Paramus, N.J., retailer is currently deploying in its 707 stores nationwide.

She has signed up more than a dozen organizations -- including the

Women's Reproductive Health Initiative, of Washington, the Feminist

Karate Union, of Seattle, and the Men & Fathers Resource Center, of

Austin, Texas -- to oppose what she sees as stereotyping from an early

age.

Toys "R" Us Inc. is taking pains to stamp out the PR brush fire. Although

the company told shareholders about the new design at its annual meeting

in June and unveiled the new layout in Atlanta last year, a spokeswoman

said in an interview, "There was no plan to have a specific boys' and girls'

world." The store directory labeling the sections that way were "wrong,"

she said, adding, "When it was brought to our attention, we removed it."

Warren Kornblum, chief marketing officer for Toys "R" Us, says the design

is the result of exhaustive research into customer-buying patterns. The

company identified "logical adjacencies," or products likely to be

purchased by the same type of consumer, and then placed them next to

one another in the store, he says. Thus, Easy Bake Ovens are near Barbies

and not near action figures.

"Our intention is not to be gender-specific but relevant to all our

customers," Mr. Kornblum said. "It's not our job to create what kids want

and to push them one way or the other."

'Boys Will Be Boys'

Another possible view of the gender distinctions is that they pay

long-overdue attention to the girls' market. An old retailing rule of thumb

has it that you can sell a "boy" product to a girl, but not the reverse.
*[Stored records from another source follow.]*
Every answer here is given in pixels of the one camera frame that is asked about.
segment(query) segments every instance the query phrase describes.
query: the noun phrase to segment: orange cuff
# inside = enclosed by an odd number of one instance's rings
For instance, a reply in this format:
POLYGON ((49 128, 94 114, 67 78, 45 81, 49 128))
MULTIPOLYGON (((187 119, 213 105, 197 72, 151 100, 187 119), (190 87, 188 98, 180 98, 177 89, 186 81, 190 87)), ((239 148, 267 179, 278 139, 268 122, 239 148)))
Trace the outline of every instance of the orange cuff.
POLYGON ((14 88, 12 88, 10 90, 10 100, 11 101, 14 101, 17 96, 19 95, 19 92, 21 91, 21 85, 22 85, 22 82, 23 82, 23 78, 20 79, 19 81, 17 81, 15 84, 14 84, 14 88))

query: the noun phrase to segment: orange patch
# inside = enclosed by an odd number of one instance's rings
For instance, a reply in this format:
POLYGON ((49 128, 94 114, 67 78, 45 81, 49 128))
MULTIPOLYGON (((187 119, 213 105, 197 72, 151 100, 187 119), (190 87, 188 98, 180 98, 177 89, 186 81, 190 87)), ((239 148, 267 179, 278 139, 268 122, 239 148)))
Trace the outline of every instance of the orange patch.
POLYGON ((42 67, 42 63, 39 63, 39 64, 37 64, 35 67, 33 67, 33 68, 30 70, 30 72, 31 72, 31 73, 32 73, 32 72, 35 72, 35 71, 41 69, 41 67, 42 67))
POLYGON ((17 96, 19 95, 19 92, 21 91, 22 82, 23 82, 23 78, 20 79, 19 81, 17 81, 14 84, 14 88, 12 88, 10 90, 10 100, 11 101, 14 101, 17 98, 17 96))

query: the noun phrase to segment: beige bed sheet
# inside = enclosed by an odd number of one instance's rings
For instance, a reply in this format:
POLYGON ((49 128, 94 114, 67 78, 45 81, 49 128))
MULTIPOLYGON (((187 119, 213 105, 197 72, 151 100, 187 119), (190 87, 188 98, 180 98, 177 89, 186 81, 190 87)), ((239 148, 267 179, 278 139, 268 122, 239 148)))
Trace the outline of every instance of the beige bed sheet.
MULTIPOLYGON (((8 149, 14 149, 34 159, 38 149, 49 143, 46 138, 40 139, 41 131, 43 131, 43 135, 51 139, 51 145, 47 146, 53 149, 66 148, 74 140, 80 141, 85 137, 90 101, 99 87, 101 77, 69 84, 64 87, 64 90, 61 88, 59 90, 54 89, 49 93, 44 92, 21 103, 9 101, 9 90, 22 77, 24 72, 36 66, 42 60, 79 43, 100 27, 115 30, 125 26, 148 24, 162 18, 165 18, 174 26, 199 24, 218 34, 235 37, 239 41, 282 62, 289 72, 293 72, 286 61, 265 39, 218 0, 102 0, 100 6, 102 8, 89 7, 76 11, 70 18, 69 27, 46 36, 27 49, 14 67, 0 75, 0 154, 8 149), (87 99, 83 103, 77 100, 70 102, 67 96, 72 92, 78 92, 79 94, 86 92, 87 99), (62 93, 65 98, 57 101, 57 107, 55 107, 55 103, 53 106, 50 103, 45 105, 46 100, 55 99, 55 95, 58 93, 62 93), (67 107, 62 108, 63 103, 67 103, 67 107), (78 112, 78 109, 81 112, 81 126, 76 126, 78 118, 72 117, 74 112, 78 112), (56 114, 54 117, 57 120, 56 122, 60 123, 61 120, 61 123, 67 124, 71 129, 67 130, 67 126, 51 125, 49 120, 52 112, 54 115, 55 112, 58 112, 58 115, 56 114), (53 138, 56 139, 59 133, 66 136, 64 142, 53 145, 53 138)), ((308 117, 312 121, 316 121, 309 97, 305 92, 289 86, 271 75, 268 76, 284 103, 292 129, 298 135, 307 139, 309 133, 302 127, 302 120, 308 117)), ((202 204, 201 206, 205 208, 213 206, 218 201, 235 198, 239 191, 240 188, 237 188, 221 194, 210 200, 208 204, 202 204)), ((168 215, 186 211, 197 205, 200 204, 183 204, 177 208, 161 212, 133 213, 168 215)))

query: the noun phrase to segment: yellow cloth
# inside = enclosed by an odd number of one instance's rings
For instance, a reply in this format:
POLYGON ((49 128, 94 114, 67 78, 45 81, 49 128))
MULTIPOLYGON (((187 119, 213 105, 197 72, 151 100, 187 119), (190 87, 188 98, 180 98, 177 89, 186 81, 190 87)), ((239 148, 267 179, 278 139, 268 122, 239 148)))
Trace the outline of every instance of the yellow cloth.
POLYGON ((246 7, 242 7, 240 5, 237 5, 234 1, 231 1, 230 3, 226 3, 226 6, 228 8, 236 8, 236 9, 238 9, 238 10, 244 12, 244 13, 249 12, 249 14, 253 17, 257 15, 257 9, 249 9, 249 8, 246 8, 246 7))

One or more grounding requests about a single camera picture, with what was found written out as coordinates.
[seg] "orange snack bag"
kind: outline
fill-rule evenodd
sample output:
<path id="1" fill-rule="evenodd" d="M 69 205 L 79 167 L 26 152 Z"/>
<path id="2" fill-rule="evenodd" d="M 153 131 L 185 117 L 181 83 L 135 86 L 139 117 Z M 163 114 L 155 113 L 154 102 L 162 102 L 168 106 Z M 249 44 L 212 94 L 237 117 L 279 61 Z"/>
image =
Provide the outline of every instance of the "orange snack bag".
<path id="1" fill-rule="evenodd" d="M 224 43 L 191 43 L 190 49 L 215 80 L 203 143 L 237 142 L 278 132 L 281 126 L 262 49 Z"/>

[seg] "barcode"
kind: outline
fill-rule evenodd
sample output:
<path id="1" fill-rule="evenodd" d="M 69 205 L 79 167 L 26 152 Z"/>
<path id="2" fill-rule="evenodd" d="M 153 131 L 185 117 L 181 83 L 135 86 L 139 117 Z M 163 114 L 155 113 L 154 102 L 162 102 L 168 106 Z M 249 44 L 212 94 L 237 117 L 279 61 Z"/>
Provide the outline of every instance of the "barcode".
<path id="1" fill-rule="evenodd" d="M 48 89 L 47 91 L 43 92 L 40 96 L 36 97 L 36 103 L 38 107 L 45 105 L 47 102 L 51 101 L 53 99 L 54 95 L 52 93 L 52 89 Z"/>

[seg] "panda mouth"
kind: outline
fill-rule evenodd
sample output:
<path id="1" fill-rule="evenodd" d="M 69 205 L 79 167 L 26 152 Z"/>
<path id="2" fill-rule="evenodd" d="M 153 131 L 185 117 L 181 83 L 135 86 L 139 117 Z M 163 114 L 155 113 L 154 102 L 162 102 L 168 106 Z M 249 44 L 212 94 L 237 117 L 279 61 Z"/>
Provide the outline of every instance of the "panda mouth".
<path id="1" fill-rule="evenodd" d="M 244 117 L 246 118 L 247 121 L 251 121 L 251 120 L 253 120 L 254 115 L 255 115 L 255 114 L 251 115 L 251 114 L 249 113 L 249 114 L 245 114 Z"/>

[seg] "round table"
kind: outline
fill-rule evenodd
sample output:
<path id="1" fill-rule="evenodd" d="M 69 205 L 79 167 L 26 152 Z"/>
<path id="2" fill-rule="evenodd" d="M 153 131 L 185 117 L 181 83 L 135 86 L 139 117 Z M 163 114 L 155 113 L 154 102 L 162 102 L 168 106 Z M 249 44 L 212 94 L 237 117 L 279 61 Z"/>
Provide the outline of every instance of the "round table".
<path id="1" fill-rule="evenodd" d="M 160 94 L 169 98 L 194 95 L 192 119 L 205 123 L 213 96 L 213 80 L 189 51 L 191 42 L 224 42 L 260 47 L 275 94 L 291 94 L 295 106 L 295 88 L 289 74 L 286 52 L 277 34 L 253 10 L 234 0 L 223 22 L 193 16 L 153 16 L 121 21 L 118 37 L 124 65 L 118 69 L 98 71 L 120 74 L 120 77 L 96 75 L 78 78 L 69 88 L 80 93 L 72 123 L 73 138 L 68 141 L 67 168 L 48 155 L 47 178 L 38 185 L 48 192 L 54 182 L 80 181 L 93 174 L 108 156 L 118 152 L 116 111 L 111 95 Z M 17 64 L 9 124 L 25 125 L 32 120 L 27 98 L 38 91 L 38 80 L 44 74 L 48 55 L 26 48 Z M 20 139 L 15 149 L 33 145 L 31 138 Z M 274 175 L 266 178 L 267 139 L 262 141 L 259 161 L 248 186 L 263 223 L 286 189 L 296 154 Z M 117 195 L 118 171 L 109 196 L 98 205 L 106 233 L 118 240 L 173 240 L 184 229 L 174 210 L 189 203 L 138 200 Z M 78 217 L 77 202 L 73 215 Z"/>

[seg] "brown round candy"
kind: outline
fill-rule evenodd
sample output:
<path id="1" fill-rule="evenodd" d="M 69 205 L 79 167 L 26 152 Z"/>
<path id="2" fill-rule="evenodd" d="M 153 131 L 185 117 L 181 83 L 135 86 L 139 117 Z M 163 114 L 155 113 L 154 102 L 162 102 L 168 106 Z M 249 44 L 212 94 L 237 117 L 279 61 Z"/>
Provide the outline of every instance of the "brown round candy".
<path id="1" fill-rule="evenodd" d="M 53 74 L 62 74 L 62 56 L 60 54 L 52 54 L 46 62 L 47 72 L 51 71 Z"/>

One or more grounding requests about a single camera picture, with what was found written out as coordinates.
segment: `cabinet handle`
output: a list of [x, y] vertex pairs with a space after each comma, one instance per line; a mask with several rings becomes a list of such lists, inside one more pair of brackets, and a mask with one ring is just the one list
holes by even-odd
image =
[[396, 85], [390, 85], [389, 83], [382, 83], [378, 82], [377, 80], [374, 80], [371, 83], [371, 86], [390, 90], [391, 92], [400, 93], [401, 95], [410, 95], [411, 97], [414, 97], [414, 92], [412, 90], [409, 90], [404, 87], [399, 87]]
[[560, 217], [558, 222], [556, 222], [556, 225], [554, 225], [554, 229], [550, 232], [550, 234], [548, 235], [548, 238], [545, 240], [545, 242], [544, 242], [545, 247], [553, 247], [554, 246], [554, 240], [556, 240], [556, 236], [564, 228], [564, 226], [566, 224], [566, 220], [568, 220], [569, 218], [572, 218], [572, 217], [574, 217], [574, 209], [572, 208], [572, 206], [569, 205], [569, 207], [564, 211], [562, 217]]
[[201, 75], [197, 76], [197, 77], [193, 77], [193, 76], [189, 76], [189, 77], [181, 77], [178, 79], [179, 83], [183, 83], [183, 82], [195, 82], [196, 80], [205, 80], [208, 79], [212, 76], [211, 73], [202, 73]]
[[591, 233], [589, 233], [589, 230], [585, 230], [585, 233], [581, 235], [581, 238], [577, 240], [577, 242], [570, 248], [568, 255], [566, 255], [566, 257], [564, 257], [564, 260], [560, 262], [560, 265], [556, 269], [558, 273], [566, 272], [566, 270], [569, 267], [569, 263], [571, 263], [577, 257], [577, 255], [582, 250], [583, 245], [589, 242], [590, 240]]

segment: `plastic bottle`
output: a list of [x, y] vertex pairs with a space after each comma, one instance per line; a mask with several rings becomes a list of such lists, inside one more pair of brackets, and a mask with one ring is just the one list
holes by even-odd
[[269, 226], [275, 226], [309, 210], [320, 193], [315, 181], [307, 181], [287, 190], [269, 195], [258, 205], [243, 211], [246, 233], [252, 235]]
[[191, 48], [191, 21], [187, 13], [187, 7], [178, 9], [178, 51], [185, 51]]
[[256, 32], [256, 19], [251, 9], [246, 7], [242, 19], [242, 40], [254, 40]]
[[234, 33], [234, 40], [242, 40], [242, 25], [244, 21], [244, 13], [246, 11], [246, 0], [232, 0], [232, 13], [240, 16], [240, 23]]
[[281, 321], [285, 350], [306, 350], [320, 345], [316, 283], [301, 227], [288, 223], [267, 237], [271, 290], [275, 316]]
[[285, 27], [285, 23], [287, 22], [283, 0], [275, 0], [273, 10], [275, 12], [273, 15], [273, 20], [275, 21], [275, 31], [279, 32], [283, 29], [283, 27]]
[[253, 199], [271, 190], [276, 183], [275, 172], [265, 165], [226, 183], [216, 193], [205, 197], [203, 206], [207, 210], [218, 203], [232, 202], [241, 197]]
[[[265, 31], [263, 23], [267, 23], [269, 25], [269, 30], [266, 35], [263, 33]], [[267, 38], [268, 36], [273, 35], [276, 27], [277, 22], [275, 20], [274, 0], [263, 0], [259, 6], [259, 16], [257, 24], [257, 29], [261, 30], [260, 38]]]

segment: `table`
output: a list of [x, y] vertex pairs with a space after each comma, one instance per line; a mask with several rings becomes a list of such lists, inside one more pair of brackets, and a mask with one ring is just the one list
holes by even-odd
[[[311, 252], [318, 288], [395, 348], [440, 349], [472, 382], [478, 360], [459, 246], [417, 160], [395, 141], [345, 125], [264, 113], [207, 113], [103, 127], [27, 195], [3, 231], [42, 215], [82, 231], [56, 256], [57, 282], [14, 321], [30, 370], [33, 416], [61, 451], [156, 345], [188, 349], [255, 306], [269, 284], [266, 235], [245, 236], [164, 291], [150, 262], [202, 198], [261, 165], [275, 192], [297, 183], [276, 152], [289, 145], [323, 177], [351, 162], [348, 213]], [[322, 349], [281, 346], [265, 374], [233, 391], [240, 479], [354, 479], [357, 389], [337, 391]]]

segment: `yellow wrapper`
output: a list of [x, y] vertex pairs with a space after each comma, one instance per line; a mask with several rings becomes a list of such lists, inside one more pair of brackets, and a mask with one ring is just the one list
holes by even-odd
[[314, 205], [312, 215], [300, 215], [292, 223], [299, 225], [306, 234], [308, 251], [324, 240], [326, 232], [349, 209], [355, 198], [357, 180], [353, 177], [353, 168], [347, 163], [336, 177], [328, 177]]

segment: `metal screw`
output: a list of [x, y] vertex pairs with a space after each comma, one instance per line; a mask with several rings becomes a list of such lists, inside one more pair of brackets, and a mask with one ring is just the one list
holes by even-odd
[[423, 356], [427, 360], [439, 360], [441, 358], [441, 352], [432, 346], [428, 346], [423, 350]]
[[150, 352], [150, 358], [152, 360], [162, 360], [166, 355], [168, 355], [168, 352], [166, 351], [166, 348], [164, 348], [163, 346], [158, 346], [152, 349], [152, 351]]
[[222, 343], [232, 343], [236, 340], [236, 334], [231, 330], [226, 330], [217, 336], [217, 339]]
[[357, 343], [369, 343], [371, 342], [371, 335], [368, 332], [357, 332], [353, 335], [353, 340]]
"Manufacturers subscribe to the notion that boys will be boys, and girls will

be both," says James U. McNeal, professor of marketing at Texas A & M

University.

Boys in particular can be hostile if girls invade their space. Meanwhile,

stores devoted to young girls, such as the Limited Too Inc. chain, are

thriving as girls revel in their own retail world, complete with pint-size

lingerie and makeup counters.

For Fox, the gender gap adds up to two new niche markets to conquer.

Mr. Cronin says Fox's new digital cable channels are extensions of the

different TV-viewing patterns for boys and girls already apparent in

Nielsen ratings. "In general terms, girls are more interested in entertainment

that is more relationship-oriented" while boys "are more action-oriented,"

he says.

Even among preschoolers, Fox says, there are a few differences in

viewing. "St. Bear's Dolls Hospital" has been slotted to appear on the girls'

network, while "Captain Kangaroo," a show that would seem to be

gender-neutral, has been slotted to appear on the boys' channel.

Other shows slated to appear on the girlzChannel include "Adventures of

Shirley Holmes: Detective" and "Sweet Valley High." Shows on the

boyzChannel include "Mystic Knights of Tir Na Nog" and "Spider-Man."

Fox has a panel of pediatricians, developmental psychologists and other

kids experts, including Dr. T. Berry Brazelton, advising it on programming.

The key to making gender segmentation work, Mr. Cronin says, is "serving

each gender and making sure we're not stereotyping."